Saturday, February 1, 2014

Strange Sweet Song by Adi Rule

Strange Sweet Song by Adi Rule is one of the galleys I picked up at Midwinter. It releases in March, so if you find it interesting, you do not have too long to wait!

Sing da Navelli, daughter of a famous singer and a renowned conductor, is a new student at the Dunhammond Conservatory, a place seeped in mystery and legend and surrounded by a dark, deep forest. Sing is there for the music, not the mystery -- she sees Dunhammond as the place where she will finally come into her own as a singer, stepping out of the shadow of her dead mother's musical legacy. She knows that she can sing well, but her confidence is undermined by her own mental comparisons of her voice to her mother's, a problem that is exacerbated when the school puts on her favorite opera Angelique, and she is cast as an understudy to the lead. The opera, written long ago by the school's founder, is said to have been inspired by the forest around the school. It tells of the Felix, a creature that often brings destruction, but occasionally grants wishes to the most desperate. Is the Felix real? And even if it were, what would Sing wish for?

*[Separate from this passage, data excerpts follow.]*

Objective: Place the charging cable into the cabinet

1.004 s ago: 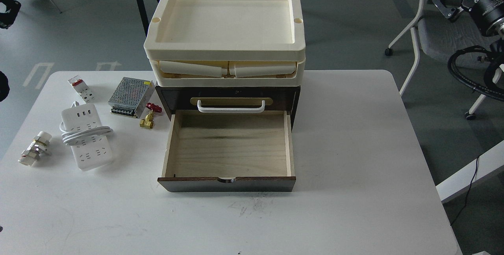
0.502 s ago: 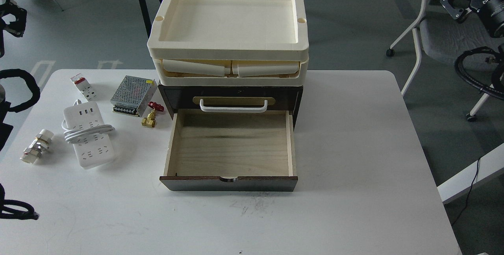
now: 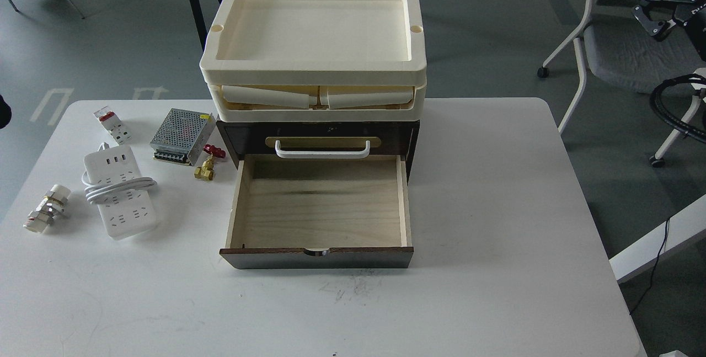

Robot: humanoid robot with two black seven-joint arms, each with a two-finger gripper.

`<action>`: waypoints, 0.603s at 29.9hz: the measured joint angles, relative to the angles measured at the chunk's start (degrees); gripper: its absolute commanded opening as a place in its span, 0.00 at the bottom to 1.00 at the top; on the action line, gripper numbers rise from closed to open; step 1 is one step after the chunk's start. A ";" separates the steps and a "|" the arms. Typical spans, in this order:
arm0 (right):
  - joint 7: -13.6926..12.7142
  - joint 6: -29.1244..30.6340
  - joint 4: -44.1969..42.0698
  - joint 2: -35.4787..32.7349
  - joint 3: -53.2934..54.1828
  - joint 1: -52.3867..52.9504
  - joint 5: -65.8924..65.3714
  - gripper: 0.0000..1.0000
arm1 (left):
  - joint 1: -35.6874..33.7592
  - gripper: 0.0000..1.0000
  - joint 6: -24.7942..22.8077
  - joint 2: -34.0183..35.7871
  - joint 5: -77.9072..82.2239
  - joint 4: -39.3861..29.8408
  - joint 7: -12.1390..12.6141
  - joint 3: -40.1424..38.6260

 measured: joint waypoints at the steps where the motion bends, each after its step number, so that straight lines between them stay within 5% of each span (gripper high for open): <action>1: 0.01 0.00 0.00 0.07 0.01 -0.32 0.00 1.00 | 0.61 1.00 0.00 3.27 1.97 -2.92 0.00 0.20; 9: 0.28 0.00 0.03 0.16 0.21 -2.84 0.00 1.00 | 3.90 1.00 -0.03 19.78 18.84 -17.38 0.02 -0.85; 18: 0.80 0.00 -0.20 -0.31 0.38 -3.65 0.00 1.00 | 3.98 1.00 0.00 17.20 62.63 -24.19 0.03 -13.25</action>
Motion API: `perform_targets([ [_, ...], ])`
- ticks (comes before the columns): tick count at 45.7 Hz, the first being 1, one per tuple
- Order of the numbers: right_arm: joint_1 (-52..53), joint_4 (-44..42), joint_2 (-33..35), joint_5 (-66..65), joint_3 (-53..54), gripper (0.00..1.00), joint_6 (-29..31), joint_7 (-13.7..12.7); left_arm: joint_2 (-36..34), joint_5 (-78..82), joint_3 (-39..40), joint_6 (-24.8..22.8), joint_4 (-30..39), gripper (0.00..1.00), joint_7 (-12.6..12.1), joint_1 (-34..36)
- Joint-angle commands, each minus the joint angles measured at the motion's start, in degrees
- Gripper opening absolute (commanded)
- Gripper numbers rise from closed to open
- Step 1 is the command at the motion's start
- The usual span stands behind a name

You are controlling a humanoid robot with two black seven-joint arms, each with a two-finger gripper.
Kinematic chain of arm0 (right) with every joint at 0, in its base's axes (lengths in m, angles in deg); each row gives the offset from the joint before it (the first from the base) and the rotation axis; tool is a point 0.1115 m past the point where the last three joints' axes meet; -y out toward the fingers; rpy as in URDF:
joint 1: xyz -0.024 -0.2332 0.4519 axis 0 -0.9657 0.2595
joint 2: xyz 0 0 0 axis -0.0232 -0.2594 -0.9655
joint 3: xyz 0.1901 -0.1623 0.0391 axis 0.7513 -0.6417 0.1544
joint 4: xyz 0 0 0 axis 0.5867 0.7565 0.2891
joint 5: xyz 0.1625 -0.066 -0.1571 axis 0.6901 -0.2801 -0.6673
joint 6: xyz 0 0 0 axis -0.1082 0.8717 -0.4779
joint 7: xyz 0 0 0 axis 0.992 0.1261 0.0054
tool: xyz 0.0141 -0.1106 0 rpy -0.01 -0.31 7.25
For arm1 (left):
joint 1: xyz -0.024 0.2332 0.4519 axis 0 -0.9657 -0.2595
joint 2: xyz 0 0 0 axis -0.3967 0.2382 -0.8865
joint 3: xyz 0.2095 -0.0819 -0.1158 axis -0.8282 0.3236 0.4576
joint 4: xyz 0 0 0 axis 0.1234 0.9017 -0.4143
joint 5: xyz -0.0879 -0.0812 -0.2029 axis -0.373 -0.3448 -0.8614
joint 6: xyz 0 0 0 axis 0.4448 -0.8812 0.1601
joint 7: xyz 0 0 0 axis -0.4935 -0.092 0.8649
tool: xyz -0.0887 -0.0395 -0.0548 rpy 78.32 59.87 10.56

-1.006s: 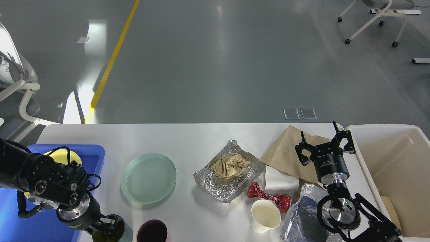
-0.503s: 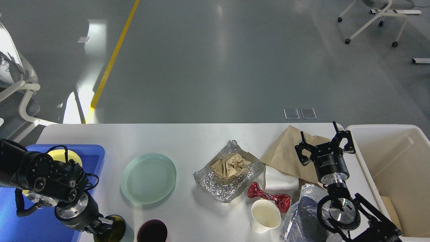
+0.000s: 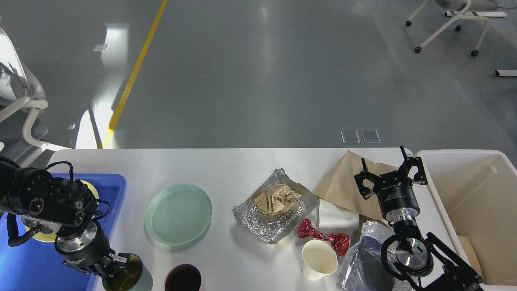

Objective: Tidy desktop

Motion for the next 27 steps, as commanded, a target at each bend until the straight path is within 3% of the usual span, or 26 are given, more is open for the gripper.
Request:
perform_targets([
  [1,0.08,0.00,0.00,0.00,0.00,1.00,0.00,0.00,-0.72,-1.72,-2.26,-6.16,0.14,0.00,-0.06,6.36],
  [10,0.08,0.00,0.00,0.00,0.00,1.00,0.00,0.00,-0.63,-9.01,-7.97,-13.72,1.63,0.00,0.20,20.07],
  [22,0.08,-0.09,0.00,0.00,0.00,1.00,0.00,0.00,-0.98,-14.29,-14.74,-18.99,7.78,0.00,0.55,41.51],
  [27,0.08,-0.09,0.00,0.00,0.00,1.00,0.00,0.00,-1.86,-14.91,-16.67,-23.91,8.49,0.00,1.95,48.72],
])
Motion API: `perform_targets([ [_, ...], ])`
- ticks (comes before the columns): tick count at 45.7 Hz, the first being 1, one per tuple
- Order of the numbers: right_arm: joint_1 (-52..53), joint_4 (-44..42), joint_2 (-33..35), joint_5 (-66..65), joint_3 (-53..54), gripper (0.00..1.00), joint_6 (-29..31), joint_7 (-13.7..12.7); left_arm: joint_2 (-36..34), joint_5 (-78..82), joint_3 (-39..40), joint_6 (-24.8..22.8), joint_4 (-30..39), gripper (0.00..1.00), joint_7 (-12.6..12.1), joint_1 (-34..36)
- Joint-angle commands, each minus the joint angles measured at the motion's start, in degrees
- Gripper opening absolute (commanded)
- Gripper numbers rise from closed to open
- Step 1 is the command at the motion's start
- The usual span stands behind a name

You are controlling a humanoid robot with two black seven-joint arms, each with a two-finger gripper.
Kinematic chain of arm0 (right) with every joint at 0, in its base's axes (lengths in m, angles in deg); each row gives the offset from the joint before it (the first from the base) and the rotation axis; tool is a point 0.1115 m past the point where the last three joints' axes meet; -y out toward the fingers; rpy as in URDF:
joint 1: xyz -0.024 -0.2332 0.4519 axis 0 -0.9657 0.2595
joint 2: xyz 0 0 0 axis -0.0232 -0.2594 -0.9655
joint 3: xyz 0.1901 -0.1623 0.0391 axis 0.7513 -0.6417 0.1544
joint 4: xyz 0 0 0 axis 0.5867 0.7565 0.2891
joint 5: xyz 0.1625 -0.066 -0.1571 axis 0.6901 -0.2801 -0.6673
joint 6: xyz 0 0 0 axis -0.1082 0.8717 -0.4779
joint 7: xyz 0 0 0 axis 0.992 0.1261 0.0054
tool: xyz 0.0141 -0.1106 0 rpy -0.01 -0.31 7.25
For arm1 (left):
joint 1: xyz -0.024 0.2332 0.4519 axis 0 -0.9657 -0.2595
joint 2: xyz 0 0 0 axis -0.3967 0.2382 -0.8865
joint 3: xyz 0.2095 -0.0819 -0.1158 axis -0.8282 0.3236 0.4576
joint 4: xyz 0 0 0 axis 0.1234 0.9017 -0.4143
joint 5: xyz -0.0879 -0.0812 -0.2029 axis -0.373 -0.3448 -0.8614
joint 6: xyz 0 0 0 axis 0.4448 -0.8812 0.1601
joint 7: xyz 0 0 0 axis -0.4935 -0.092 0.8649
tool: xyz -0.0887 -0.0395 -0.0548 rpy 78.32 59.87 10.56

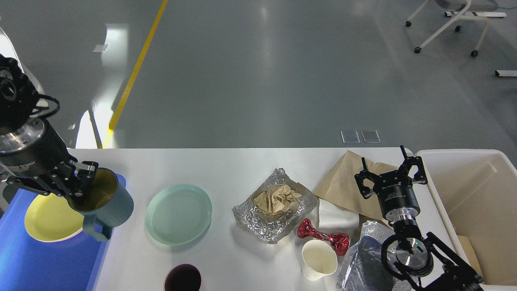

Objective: Tidy desktop

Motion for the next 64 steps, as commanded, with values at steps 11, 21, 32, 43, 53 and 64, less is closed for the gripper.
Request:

This book does a good job of creating atmosphere and tension. I found the setting strong and the competitive nature of the music conservatory well described. Sing is a complex and not always likable character, but her motivations are clear and realistic. On the other hand, many of the secondary characters are fairly flat, and the romance that comes in toward the end of the book seems hurried and abrupt. The author has chosen to write in present tense, using past tense only for the occasional flashback chapter -- a choice that may irritate some readers. However, if you can get past those quibbles, if you enjoy boarding school stories with music and magic, you might find this book a worthwhile read.